TASK INSTRUCTIONS:
Lines from the one containing "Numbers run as" through the end of the data below are to be transcribed exactly; leave out all others.
(DATA SEGMENT)
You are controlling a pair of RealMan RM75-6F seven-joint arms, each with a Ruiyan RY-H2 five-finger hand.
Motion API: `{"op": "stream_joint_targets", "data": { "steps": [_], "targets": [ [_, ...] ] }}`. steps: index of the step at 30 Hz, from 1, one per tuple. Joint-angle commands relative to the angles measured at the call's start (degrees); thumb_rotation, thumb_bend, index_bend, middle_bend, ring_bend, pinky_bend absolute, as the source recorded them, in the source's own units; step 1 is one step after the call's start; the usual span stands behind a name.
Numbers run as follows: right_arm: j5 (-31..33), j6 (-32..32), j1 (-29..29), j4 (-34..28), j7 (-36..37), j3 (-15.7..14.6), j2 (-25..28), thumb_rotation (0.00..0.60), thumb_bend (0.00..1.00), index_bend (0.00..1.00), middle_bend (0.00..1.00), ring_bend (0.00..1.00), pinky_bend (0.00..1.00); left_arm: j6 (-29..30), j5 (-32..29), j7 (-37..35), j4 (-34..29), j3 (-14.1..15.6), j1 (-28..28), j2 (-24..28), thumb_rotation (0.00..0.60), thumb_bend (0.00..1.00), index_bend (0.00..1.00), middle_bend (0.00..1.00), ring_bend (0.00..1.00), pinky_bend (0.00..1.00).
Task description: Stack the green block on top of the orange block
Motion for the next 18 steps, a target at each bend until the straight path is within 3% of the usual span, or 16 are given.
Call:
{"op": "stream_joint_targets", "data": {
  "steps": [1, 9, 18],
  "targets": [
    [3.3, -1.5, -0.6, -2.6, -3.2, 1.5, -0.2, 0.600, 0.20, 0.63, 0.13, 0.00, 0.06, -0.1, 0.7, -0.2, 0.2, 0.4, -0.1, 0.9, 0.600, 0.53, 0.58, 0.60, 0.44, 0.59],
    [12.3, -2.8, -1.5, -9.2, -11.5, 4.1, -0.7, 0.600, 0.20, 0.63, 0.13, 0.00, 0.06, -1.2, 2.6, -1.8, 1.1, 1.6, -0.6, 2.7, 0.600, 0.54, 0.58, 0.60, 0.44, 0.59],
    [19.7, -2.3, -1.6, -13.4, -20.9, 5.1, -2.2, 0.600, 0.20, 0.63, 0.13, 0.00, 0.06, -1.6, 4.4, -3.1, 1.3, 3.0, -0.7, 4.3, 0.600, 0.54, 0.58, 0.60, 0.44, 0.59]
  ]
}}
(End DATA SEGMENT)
SOLUTION:
Numbers run as follows: right_arm: j5 (-31..33), j6 (-32..32), j1 (-29..29), j4 (-34..28), j7 (-36..37), j3 (-15.7..14.6), j2 (-25..28), thumb_rotation (0.00..0.60), thumb_bend (0.00..1.00), index_bend (0.00..1.00), middle_bend (0.00..1.00), ring_bend (0.00..1.00), pinky_bend (0.00..1.00); left_arm: j6 (-29..30), j5 (-32..29), j7 (-37..35), j4 (-34..29), j3 (-14.1..15.6), j1 (-28..28), j2 (-24..28), thumb_rotation (0.00..0.60), thumb_bend (0.00..1.00), index_bend (0.00..1.00), middle_bend (0.00..1.00), ring_bend (0.00..1.00), pinky_bend (0.00..1.00).
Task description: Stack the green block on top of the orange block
Motion for the next 18 steps, a target at each bend until the straight path is within 3% of the usual span, or 16 are given.
Call:
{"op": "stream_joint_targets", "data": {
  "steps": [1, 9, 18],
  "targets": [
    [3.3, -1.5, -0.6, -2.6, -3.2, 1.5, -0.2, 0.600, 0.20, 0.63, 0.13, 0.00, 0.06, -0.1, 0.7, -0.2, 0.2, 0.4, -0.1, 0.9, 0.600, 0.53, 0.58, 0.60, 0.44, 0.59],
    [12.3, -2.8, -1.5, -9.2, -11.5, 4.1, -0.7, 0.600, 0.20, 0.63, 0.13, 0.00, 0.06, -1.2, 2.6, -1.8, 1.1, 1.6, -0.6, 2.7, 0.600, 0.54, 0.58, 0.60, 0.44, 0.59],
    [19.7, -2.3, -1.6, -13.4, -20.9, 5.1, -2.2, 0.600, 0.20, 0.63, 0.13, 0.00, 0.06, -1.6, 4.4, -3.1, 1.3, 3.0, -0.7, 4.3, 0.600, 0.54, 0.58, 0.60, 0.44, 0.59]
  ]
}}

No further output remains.